Daha heyecan verici ve eğlenceli bir tarih için lütfen aynı adı taşıyan "Tarih eğlencelidir" genel hesabına dikkat edin: lshhw1234

Çin Cumhuriyeti'nin erken dönemlerinde Song Jiaoren'e düzenlenen suikastın gerçek suçlusu kimdi?
önceki
Yeni bir eve taşınmak sekiz karaktere bağlıdır! Hareket etmenin gizli feng shui sırları
Sonraki
İkinci Dünya Savaşı sırasında: Roosevelt, Churchill'i nasıl "hesapladı"?
Çin Cumhuriyeti'nin ilk "Hunshi Cadı" olan Miss Kong Er'in garip karakteri
Yemek masasında mücadele: tarihi etkileyen ilk on ziyafet
"Three Lives Three Worlds and Ten Miles of Peach Blossoms" arkasındaki gerçek tarih: Bunu hiç beklemiyordunuz!

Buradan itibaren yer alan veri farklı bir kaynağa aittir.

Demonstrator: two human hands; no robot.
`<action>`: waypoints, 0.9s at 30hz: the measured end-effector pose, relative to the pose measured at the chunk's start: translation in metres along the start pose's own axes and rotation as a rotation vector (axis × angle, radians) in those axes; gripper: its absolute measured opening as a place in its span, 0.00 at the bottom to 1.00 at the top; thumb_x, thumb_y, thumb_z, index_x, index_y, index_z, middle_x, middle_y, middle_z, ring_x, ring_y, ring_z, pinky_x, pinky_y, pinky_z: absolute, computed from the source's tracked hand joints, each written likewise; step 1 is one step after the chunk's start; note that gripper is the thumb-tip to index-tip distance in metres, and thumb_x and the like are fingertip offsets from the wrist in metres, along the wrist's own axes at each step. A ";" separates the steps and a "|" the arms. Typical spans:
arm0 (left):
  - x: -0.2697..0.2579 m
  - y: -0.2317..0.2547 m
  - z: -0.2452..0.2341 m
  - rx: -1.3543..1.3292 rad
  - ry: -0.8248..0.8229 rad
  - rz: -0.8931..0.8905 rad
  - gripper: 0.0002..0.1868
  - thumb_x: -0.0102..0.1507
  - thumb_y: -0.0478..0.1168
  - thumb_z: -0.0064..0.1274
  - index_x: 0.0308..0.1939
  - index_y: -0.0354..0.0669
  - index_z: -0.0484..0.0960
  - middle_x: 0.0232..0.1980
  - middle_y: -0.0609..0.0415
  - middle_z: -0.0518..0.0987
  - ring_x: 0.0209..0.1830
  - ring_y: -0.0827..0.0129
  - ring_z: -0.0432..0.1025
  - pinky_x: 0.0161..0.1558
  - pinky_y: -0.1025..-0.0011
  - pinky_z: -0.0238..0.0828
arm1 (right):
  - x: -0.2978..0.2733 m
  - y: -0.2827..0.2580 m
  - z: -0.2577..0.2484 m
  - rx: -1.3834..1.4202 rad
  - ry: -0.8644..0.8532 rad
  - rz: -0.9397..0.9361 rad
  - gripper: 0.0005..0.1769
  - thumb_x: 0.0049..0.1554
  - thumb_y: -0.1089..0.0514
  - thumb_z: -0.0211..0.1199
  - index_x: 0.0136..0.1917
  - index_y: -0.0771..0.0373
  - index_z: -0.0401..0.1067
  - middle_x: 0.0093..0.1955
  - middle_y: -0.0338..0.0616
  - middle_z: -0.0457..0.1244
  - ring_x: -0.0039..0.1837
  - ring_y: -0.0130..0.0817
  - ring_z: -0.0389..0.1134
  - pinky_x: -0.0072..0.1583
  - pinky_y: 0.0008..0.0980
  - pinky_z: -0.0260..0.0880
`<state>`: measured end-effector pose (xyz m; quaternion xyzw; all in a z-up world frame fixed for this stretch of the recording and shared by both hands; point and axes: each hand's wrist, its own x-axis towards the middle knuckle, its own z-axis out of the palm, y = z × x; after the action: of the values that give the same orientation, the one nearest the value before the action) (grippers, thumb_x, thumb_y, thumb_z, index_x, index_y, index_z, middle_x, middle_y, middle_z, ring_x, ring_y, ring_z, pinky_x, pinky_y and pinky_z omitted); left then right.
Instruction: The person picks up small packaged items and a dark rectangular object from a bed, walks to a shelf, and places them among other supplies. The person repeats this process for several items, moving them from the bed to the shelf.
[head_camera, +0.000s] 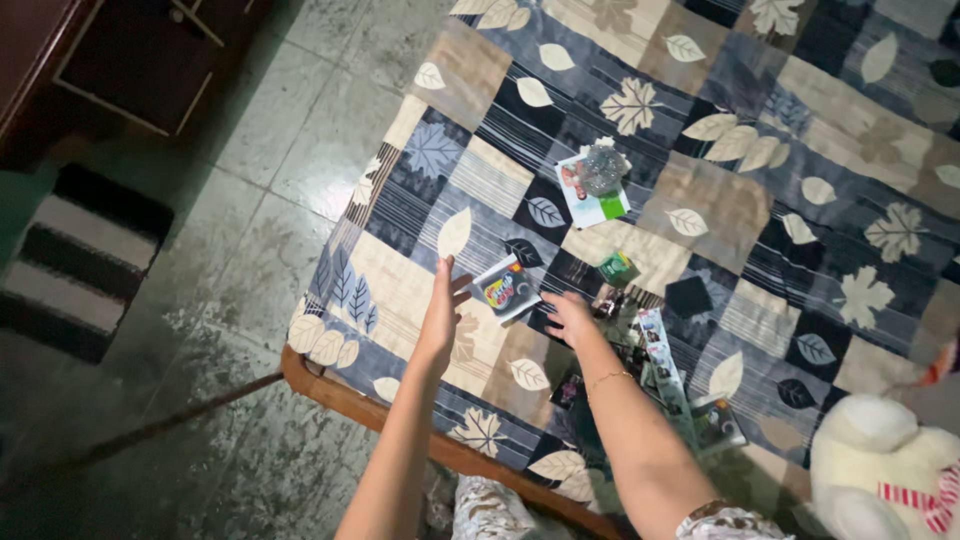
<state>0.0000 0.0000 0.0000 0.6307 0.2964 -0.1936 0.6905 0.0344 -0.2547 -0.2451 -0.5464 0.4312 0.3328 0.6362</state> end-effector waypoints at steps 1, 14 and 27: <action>0.000 -0.002 -0.002 -0.004 0.009 -0.002 0.51 0.61 0.78 0.18 0.81 0.57 0.48 0.76 0.46 0.66 0.74 0.51 0.63 0.70 0.43 0.52 | 0.002 0.003 0.003 -0.003 -0.005 -0.006 0.59 0.48 0.55 0.75 0.83 0.55 0.44 0.78 0.56 0.52 0.77 0.56 0.54 0.67 0.65 0.61; -0.013 -0.005 -0.037 -0.050 0.110 -0.024 0.50 0.61 0.77 0.19 0.80 0.56 0.51 0.75 0.44 0.68 0.71 0.52 0.67 0.70 0.46 0.54 | 0.019 0.008 0.056 -0.039 0.042 -0.046 0.27 0.49 0.67 0.72 0.59 0.62 0.67 0.57 0.48 0.63 0.59 0.43 0.67 0.59 0.53 0.71; -0.020 -0.014 -0.055 -0.067 0.272 0.143 0.40 0.66 0.58 0.50 0.76 0.44 0.58 0.64 0.43 0.77 0.62 0.58 0.72 0.64 0.63 0.66 | 0.000 -0.006 0.079 0.206 -0.121 -0.035 0.14 0.52 0.69 0.68 0.51 0.59 0.72 0.44 0.42 0.66 0.45 0.35 0.67 0.47 0.36 0.70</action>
<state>-0.0327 0.0505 0.0011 0.6471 0.3479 -0.0470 0.6768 0.0543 -0.1782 -0.2398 -0.4646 0.4143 0.3079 0.7195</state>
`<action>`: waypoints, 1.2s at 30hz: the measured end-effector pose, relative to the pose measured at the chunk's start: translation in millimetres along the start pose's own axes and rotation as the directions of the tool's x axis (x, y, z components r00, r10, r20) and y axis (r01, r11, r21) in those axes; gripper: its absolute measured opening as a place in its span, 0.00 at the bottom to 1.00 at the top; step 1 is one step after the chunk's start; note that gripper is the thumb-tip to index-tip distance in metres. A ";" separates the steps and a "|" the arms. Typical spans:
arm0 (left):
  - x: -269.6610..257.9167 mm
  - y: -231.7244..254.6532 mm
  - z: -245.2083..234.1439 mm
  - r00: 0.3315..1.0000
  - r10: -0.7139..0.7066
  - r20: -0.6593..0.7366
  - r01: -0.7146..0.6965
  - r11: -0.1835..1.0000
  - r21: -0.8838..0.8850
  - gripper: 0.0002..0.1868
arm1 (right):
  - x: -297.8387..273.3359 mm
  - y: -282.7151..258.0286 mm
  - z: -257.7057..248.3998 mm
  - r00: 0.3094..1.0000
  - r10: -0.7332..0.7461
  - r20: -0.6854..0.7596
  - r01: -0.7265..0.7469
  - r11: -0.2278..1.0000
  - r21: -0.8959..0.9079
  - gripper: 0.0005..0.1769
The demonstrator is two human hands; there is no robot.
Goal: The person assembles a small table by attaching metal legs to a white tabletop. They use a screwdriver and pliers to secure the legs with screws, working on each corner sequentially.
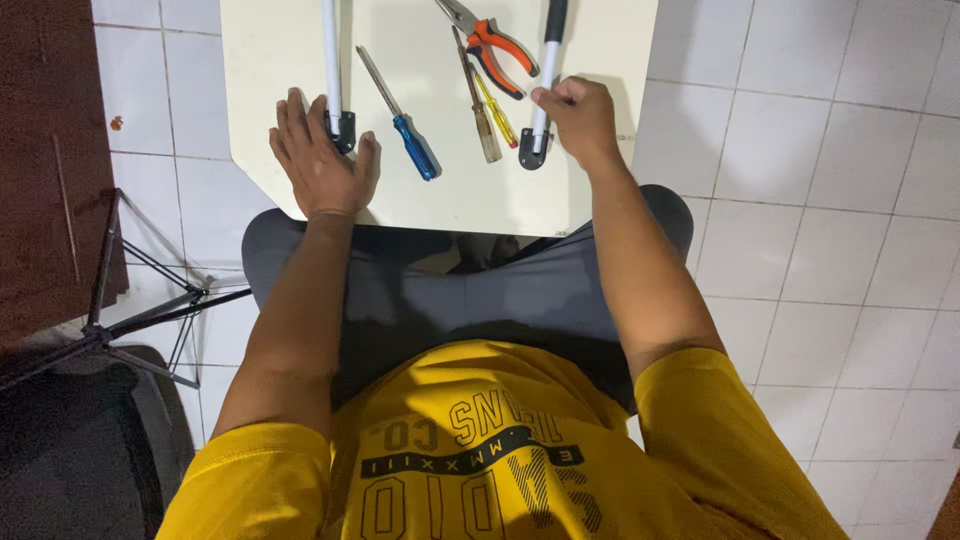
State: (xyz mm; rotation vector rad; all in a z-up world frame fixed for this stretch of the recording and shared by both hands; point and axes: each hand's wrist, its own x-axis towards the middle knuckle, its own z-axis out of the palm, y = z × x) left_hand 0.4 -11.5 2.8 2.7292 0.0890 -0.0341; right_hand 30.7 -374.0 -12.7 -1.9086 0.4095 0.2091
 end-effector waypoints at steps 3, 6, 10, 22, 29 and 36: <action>-0.1 0.9 -0.4 1.000 -0.007 0.008 0.007 1.000 0.005 0.41 | 0.3 -2.4 1.6 0.995 -0.092 -0.026 0.088 0.988 -0.124 0.17; 0.5 -2.1 2.5 1.000 -0.003 -0.003 0.003 1.000 0.016 0.40 | -0.2 -5.6 0.7 0.997 -0.079 -0.011 0.078 0.996 -0.046 0.14; 0.5 -2.9 3.9 1.000 0.023 -0.015 -0.023 0.999 0.022 0.40 | 3.9 -13.0 -1.5 0.987 0.135 0.084 -0.134 0.991 -0.014 0.11; -0.1 -3.0 1.5 0.999 0.033 -0.022 -0.032 0.999 0.014 0.42 | 2.1 -1.0 -8.3 0.973 0.090 0.213 -0.122 0.982 0.144 0.05; -1.2 -1.9 -2.4 1.000 0.004 0.005 -0.004 1.000 -0.014 0.42 | -11.8 10.3 -10.5 0.970 -0.089 0.227 0.042 0.978 0.205 0.07; 2.4 -5.2 -0.5 0.999 0.031 -0.013 -0.031 1.000 0.004 0.43 | -47.6 -10.3 -23.2 0.953 -0.214 0.214 0.238 0.967 -0.095 0.13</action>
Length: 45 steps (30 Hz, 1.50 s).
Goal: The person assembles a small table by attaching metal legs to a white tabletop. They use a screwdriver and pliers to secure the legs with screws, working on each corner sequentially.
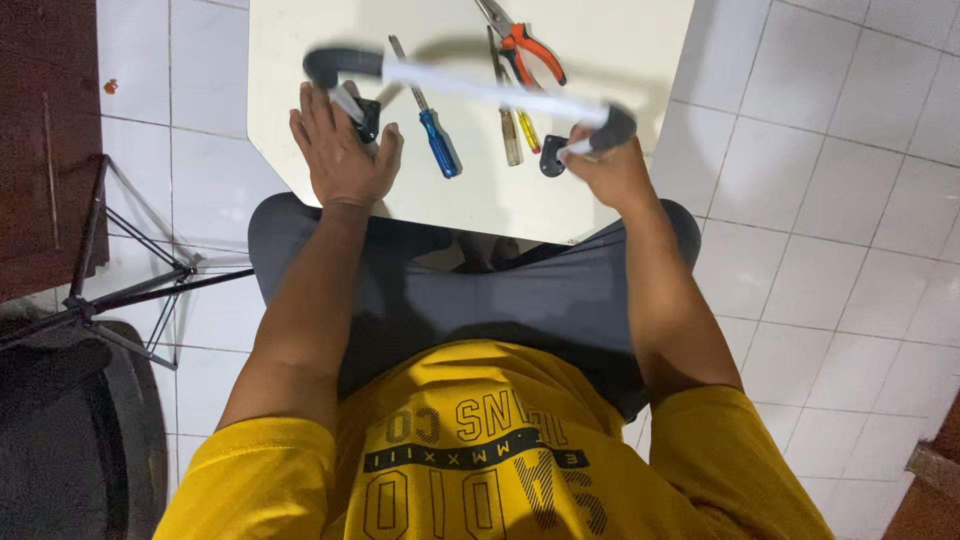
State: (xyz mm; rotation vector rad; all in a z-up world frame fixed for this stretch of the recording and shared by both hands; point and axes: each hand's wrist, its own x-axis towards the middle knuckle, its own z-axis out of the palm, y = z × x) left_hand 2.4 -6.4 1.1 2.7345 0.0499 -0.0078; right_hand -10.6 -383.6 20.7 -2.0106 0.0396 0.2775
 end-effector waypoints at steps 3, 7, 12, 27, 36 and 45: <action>3.0 3.0 0.1 0.996 -0.067 0.064 0.062 0.995 0.078 0.43 | -14.3 -9.3 2.9 0.987 -0.154 0.049 0.159 0.977 -0.142 0.13; -6.0 -6.0 11.0 0.992 0.043 -0.117 -0.043 0.999 0.006 0.40 | -36.1 -17.4 3.1 0.894 -0.448 -0.014 0.434 0.873 -0.220 0.18; -4.9 -8.7 15.0 0.993 0.030 -0.116 -0.030 1.000 0.002 0.40 | -47.9 -19.1 0.1 0.898 -0.437 -0.053 0.409 0.872 -0.267 0.22; 0.5 4.0 -1.2 1.000 -0.006 -0.001 0.006 0.999 0.042 0.41 | -42.6 -3.7 19.6 0.872 -0.432 -0.230 0.378 0.893 -0.244 0.14; -4.5 2.1 2.4 1.000 -0.015 -0.015 0.014 0.999 -0.039 0.41 | 4.8 -0.3 19.2 0.957 -0.102 -0.273 0.057 0.984 -0.168 0.10; -2.0 5.1 -2.9 1.000 0.002 -0.030 -0.002 1.000 -0.007 0.40 | 21.5 4.9 23.9 0.935 -0.017 -0.354 -0.037 0.989 -0.144 0.16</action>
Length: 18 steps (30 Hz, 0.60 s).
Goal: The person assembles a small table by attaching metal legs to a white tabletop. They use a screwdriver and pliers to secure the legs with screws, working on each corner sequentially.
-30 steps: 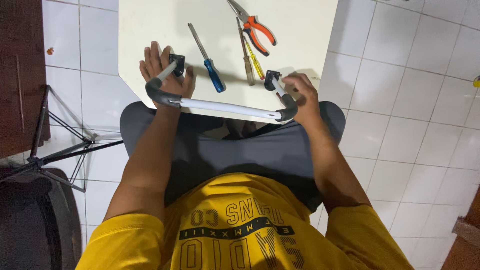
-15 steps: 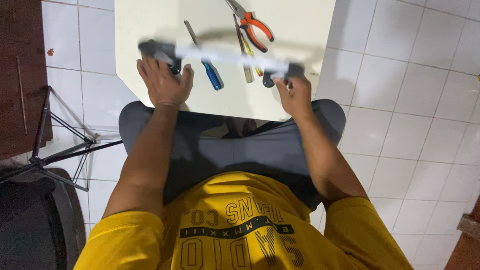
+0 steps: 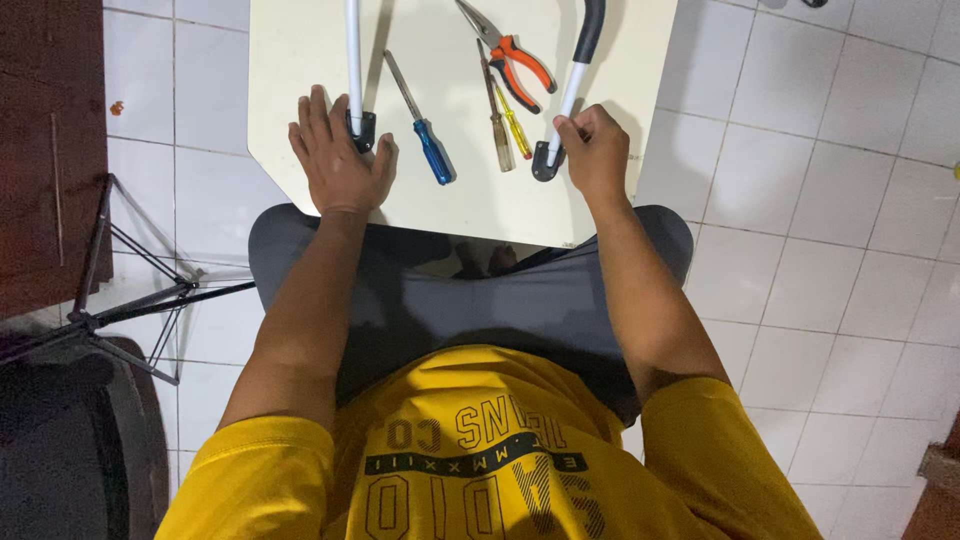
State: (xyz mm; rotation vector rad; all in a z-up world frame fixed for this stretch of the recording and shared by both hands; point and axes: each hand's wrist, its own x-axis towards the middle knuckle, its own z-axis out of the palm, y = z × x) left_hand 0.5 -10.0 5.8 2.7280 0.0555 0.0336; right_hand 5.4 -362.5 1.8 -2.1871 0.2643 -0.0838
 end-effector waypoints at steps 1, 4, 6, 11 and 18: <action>-0.8 -0.5 0.6 1.000 -0.006 0.004 0.006 1.000 -0.012 0.40 | 1.6 4.6 3.1 1.000 0.001 -0.004 -0.001 1.000 -0.012 0.17; -1.0 -0.1 0.3 1.000 -0.017 0.011 0.017 0.999 -0.041 0.40 | 4.9 16.6 10.4 0.999 0.037 0.000 -0.037 0.998 -0.048 0.19; -1.0 -0.2 -1.2 1.000 -0.020 0.007 0.020 0.999 -0.048 0.40 | 7.3 21.0 12.0 0.994 0.105 0.028 -0.103 0.992 -0.075 0.20; -0.5 -0.2 -0.8 1.000 -0.017 0.007 0.017 0.999 -0.028 0.41 | 3.1 33.6 -0.1 0.979 0.163 0.122 -0.177 0.978 0.114 0.13; -2.9 -4.4 5.8 1.000 -0.027 -0.012 0.026 0.998 -0.063 0.31 | 10.1 50.2 -26.1 0.914 0.296 0.278 -0.405 0.619 0.673 0.16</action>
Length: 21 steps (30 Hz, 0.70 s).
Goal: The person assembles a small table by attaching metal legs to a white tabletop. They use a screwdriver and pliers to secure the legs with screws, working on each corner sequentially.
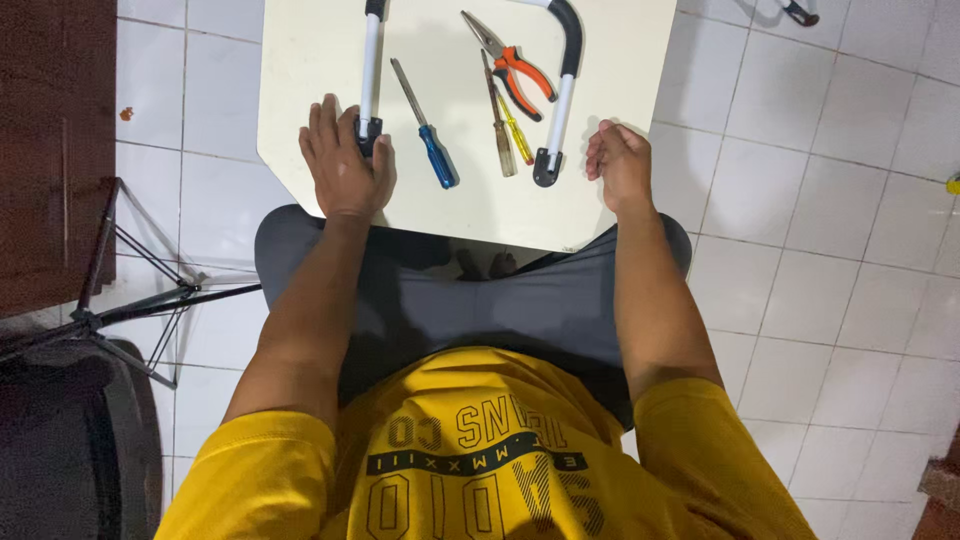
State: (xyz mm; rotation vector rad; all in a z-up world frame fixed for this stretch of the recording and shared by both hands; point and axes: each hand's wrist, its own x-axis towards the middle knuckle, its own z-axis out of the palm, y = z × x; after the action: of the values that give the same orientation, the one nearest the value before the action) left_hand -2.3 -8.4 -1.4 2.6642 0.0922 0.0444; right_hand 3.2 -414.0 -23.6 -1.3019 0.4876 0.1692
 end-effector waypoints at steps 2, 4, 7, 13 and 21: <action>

Japonya, İkinci Dünya Savaşı'ndan sonra neden "rahat kadın sistemini" uygulamaya devam etti
"İlkbahar ve Sonbaharın İlk Aşaması" Guan Zhong: İnce bir bez düşmanı yendi
Shang Wang Wuding: Neden en sevdiği kraliçe kadınla üç kez ölülerle evlendi?
Kantonca, binlerce yıl önce Xia Hanedanlığı'nın Mandarin'i mi?
Şiir perisi Li Bai ona çok moda dedi
Antik Çin'deki en ünlü beş "kadının" gizemini çözüyor
"Komedi Kralı" Chaplin'in Şangay Gezisi
Cixi kızı altıncı ev fandai'den nasıl ayrıldı?